Stored data entries |
##############################

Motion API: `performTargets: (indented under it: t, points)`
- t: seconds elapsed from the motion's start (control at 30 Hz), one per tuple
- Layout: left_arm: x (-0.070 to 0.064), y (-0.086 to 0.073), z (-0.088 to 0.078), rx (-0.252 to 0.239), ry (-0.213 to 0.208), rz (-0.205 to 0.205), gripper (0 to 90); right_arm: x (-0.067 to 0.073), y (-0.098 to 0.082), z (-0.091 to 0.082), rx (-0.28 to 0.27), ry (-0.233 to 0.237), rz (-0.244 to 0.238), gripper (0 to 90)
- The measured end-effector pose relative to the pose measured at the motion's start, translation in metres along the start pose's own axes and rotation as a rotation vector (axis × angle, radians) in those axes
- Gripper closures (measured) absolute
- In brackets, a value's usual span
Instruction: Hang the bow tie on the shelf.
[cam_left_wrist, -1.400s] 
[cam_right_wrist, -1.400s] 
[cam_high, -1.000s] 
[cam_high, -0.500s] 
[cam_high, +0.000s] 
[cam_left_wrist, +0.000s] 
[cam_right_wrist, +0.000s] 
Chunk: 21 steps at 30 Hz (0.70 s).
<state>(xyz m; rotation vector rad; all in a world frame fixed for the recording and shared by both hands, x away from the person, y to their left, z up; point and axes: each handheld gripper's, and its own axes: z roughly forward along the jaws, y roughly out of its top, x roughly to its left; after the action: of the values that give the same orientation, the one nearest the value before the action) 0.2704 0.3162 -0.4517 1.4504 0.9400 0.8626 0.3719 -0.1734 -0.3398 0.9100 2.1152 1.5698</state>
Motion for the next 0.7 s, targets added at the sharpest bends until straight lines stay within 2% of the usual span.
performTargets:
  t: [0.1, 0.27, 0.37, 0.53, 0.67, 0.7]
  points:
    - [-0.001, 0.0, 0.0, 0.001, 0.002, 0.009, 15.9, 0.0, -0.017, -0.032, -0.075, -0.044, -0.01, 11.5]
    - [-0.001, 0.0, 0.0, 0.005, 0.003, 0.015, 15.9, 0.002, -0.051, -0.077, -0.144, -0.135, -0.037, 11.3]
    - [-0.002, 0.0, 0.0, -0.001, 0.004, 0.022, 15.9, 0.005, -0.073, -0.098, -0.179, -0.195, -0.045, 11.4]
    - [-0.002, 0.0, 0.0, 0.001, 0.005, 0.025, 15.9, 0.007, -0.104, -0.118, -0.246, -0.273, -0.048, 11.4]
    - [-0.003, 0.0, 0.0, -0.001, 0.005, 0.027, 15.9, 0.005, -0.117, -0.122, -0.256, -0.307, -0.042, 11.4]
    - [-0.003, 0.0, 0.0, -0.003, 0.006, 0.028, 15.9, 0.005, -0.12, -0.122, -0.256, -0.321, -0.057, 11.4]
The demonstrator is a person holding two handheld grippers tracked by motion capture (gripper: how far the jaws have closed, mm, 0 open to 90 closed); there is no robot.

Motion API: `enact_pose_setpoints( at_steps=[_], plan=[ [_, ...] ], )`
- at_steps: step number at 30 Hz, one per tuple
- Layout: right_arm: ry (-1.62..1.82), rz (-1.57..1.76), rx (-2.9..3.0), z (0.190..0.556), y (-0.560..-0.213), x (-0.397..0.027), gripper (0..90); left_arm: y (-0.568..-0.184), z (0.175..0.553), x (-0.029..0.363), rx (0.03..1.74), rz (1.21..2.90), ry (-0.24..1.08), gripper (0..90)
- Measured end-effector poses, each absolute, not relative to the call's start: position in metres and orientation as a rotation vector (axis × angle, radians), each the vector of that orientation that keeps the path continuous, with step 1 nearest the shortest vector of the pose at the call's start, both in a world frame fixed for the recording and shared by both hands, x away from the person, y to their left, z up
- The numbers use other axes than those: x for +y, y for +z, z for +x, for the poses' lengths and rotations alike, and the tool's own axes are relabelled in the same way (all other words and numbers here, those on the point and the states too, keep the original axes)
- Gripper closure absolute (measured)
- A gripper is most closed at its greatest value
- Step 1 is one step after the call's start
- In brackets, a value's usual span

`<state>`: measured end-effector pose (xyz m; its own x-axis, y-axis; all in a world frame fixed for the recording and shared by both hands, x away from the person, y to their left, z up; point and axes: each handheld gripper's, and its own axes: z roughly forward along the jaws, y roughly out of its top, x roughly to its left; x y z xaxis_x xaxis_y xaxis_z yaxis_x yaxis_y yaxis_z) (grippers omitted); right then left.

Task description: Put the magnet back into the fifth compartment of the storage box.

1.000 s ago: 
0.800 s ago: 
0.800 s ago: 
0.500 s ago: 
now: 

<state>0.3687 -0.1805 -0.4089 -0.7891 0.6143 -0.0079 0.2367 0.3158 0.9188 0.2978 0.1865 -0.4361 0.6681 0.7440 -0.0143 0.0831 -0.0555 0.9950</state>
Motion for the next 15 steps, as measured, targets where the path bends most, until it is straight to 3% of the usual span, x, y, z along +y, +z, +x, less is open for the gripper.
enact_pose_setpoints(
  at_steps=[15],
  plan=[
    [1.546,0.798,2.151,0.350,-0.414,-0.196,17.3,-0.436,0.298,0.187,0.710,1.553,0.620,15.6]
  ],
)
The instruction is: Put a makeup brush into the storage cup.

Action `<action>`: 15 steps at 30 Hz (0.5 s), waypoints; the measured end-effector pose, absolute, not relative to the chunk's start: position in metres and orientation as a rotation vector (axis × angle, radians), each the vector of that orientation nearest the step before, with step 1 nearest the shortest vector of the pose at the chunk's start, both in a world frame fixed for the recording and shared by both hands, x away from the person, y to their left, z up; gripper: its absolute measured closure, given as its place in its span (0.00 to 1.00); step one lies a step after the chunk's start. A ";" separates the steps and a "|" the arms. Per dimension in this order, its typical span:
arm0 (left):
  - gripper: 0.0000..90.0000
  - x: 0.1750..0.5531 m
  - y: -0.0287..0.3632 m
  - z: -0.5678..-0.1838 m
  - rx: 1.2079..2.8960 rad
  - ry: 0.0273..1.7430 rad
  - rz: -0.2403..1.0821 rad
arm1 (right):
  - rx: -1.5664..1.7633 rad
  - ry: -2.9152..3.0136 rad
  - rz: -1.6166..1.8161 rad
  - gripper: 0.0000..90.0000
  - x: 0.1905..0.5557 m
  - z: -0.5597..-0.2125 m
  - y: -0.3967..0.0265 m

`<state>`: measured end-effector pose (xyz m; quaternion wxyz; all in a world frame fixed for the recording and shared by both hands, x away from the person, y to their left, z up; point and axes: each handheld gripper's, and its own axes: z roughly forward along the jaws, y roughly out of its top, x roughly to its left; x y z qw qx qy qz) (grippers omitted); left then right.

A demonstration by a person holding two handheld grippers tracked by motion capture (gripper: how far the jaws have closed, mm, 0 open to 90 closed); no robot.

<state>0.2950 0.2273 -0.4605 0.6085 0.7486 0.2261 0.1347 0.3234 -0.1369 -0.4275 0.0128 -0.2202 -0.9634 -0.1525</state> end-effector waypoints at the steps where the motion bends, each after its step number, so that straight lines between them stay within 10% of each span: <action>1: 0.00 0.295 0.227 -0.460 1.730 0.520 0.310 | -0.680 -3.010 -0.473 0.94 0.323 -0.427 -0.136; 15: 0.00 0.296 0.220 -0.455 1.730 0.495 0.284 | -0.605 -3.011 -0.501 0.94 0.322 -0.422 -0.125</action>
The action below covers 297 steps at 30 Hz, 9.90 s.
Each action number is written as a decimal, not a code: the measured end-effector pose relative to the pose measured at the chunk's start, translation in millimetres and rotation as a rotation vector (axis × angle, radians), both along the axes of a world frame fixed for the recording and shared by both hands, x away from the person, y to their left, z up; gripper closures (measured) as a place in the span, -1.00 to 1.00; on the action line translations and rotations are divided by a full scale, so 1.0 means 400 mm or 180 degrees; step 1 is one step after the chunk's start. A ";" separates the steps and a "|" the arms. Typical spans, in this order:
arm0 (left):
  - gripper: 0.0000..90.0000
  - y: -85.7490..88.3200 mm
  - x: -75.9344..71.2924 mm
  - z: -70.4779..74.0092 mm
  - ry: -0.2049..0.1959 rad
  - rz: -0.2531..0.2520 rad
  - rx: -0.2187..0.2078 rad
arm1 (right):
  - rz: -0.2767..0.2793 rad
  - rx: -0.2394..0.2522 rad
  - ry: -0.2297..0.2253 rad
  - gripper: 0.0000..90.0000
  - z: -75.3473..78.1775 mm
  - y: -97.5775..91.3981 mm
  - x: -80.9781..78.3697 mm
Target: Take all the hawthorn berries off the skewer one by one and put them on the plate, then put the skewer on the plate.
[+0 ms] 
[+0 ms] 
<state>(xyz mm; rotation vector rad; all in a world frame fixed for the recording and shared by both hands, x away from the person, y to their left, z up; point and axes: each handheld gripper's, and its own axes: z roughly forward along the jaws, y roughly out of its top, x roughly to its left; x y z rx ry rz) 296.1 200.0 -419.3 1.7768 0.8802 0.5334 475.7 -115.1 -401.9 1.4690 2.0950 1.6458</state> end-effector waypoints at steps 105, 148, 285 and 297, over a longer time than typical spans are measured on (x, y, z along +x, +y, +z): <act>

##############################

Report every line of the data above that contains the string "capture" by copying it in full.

Output below |
The demonstrator is a person holding two handheld grippers tracked by motion capture (gripper: how far the jaws have closed, mm, 0 open to 90 closed); there is no robot.
A demonstration by a person holding two handheld grippers tracked by motion capture (gripper: how far the jaws have closed, mm, 0 open to 90 closed); no robot.

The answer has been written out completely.